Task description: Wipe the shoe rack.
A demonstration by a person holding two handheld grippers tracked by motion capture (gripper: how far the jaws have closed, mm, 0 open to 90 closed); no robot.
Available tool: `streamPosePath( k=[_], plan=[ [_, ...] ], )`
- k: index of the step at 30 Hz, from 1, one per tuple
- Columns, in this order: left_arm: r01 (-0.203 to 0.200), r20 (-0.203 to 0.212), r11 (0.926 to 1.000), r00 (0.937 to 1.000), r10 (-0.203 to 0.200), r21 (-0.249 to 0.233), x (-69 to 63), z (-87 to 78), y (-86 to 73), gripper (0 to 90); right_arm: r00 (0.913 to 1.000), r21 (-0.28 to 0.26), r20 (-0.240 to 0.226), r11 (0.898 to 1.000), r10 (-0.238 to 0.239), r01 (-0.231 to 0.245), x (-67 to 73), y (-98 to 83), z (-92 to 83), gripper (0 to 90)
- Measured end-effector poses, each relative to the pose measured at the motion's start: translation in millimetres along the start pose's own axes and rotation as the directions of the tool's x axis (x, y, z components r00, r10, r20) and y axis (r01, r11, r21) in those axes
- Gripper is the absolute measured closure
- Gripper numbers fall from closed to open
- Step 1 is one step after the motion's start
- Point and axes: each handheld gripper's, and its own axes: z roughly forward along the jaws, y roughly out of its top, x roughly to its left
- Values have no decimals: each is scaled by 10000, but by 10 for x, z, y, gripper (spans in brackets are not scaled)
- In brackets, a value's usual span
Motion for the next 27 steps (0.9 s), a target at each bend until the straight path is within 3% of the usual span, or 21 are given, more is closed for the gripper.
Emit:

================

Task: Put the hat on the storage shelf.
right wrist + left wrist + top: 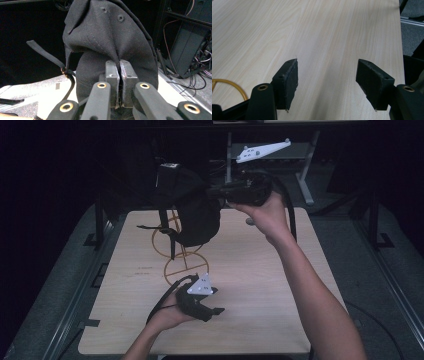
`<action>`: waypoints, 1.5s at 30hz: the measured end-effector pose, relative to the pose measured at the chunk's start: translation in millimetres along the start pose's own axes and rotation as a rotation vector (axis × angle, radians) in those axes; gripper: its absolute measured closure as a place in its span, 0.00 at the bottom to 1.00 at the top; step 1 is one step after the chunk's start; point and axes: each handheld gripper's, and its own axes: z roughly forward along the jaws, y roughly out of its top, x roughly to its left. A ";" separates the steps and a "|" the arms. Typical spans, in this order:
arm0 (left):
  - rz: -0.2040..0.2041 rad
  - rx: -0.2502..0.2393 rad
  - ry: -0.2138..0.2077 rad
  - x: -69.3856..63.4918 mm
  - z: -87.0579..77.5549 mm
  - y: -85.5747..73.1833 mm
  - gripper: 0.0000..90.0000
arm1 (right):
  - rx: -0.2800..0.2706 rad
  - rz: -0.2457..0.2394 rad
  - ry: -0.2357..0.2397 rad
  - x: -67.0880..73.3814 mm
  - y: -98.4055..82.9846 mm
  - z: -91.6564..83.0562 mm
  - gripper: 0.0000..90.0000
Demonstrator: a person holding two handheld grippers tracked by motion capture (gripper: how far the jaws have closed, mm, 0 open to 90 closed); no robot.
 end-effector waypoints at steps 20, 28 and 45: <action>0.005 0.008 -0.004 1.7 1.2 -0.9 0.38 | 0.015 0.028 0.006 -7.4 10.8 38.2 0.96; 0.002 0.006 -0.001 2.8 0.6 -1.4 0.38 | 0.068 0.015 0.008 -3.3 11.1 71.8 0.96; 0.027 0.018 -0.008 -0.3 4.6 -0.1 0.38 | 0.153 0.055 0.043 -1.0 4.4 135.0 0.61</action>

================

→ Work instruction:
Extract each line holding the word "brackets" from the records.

→ Solution:
- Values have no decimals: each is scaled by 10000, but by 10 for x, z, y, gripper (spans in brackets are not scaled)
- In brackets, a value's usual span

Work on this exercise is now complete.